God, I am just sooo mentally drained! I finished one HR project due Friday and I’m working on the next right now. I am really starting to get aggravated…no pissed off beyond belief that just because I have HR experience they (the HR lady Rita and her boss) think its totally okay to give me these huge projects to get done. In a way its flattering that they trust me to do a good job and keep it confidential but shit, I already have my own 45-50hour a week worth of work and to add on another 30hours or so in projects and think that it will get done within a few days is just insane. I have not even touched any of my work in over a week. I am just so fed up with it. I think that the next project Rita comes to me with I’m just going to politely tell her I cant help her out this time (OH MY GOD! SHE WILL HAVE TO DO HER OWN JOB!!!!) don’t get me wrong she is the sweetest thing but I think she is a bit lazy and very quick to have some one else do her work. Plus I think she was misinformed that I am still working part time HR and part time contracts. So I think I will also explain to her that I am no longer part time HR sense the other girl in my department left to go be a mom or some bullshit haha :P and that I have no time to help her. I'm sure that will cause her to panic and want to have a talk with my supervisor, who is out because he had to go have a freaking stroke haha jk.
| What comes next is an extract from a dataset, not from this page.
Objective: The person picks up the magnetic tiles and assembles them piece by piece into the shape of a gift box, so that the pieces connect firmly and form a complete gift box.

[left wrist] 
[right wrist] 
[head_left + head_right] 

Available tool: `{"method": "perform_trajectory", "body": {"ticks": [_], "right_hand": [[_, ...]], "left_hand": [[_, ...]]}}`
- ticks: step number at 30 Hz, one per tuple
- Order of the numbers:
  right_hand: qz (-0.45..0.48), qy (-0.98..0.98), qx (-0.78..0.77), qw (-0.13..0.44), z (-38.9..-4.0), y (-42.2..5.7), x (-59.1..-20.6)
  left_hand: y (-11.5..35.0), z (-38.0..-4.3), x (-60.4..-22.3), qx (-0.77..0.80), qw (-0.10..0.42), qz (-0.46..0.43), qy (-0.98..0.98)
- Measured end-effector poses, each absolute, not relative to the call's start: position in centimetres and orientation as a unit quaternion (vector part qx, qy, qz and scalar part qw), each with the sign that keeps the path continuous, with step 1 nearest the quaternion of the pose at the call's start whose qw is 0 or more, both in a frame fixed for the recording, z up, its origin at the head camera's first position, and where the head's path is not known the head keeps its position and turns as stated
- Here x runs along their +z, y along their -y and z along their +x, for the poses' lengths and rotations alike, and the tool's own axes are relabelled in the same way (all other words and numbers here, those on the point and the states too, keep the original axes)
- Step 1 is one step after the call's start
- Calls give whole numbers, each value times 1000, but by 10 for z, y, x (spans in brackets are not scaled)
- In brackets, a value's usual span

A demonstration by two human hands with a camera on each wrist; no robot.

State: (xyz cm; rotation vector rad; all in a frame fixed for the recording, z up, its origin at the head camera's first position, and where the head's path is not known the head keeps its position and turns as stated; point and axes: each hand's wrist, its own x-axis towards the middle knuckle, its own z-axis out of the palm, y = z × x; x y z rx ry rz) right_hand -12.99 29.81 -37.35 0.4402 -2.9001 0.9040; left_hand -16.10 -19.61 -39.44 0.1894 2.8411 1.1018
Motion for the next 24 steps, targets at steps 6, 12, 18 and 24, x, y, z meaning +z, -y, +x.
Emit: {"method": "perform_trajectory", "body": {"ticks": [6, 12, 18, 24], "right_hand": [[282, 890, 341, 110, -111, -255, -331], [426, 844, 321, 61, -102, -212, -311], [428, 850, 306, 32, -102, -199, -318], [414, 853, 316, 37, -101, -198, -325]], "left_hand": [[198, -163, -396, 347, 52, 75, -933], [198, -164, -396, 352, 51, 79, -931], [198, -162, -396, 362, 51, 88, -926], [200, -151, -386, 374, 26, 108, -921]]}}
So that leave retarded Chris as my supervisor who has no idea what he is doing let alone me - I am the only one in this department, I am the only one who knows what I do yet he seems to think he has knowledge of everything (yes one of those guys) and that talk will lead to him talking to me about helping out and then I will kindly remind him that just like every one else in this office I have a big important job and if Rita cant do her job then maybe we should hire her and assistant or rotate as to who helps her which weeks because I was hired to do contracts and they are not getting done because I have to help HR all flippin day! Alrighty I feel better! Lol
Scott is at the court orientation today, I go on the 9th. I guess its just a class about our rights yada yada…and then the bib day is June 12th. That’s the first court date. I’m nervous. Scott has been so good, I almost feel bad about still going for full physical of ken but I just have to keep remembering all the times I felt this same way and then he sloped back down into a terrible place. I think he has his feet back on the ground and if so then even better. God I just hope this divorce is quick and painless and doesn't cast me and arm and a leg…oh wait it already has cost me and arm and a leg. I have already paid my lawyer over 2 G’s and I have only see her once haha. I give her credit though she is a kick ass lawyer who has not lost a case so I feel I’m in good hands. So I cant complain too much.
I signed Scott up for a single parents dating site. He needs to find a nice woman. I think that will help him out a lot. Its hard being a single father, it’s lonely. I was a stay at home mom and that was pretty lonely. I hope he finds the one. He deserves to be happy. Kendra deserves to see her daddy happy. Alright….im outie. Gotta try to get this project done.